Yang sering terjadi di masyarakat adalah pendekatan trial-and-error. Produk demi produk dicoba, tanpa diagnosis yang jelas. Kadang terjadi perbaikan sesaat, lalu muncul iritasi atau bercak yang semakin gelap.
Padahal, melasma merupakan kondisi kronis yang memerlukan pemahaman menyeluruh terkait tipe melasma apa yang dimiliki, apa saja pencetusnya, terapi mana yang aman, dan sejauh mana hasil yang bisa dicapai. Di sinilah peran edukasi menjadi sangat penting.
dr. Tanya Febrina yang juga pakar dalam perawatan jerawat, pencerahan kulit, dan anti-aging ini menekankan pentingnya untuk menangani melasma dengan pendekatan klinis yang sistematis dan personal.
Ia juga berpendapat bahwa mengedepankan aspek ilmiah dalam penanganan medis dan keselamatan pasien merupakan prioritas utama. Apalagi bahwa setiap kulit memiliki kebutuhan unik yang tidak boleh diperlakukan seragam.
Hal yang perlu kembali disadari bahwa melasma adalah sinyal tubuh.

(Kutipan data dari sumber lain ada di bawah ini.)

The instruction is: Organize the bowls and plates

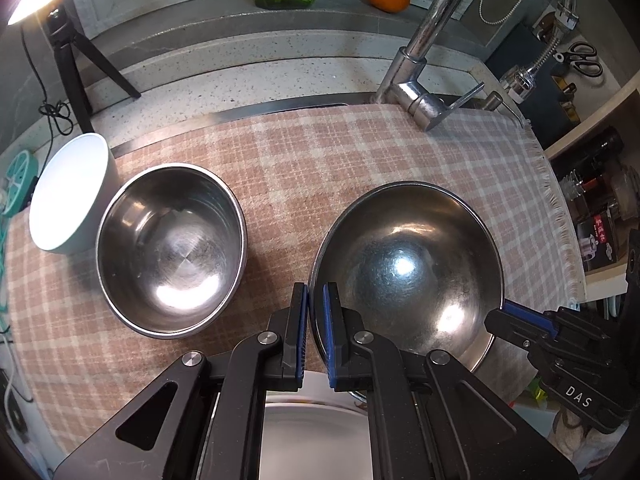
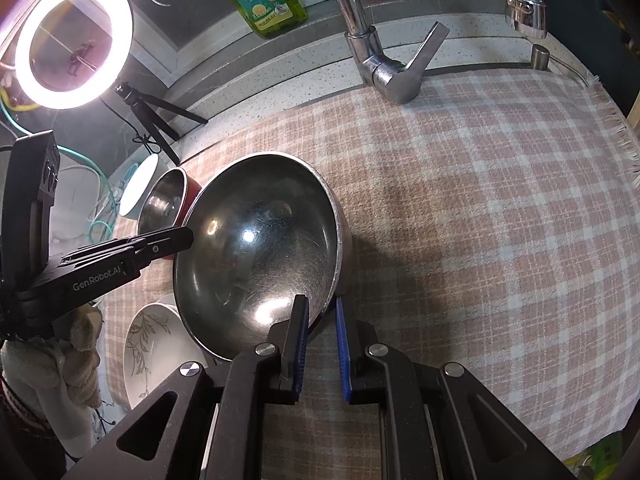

Melasma mengajak semua orang untuk lebih memahami kondisi kulit, lebih kritis terhadap informasi yang beredar, dan lebih bijak memilih terapi.
Sebab melasma memang bisa mempengaruhi kepercayaan diri, tetapi dengan penanganan yang tepat dan sikap yang penuh penerimaan, kondisi ini dapat dikelola dengan baik.
Yang tidak kalah penting, nilai diri seseorang tidak pernah ditentukan oleh sempurna atau tidaknya warna kulit.
Edukasi yang benar, pendampingan medis yang kompeten, dan sikap yang memberdayakan dapat membantu siapa pun menjalani hidup dengan lebih tenang bahkan ketika bercak itu masih tertinggal di kaca.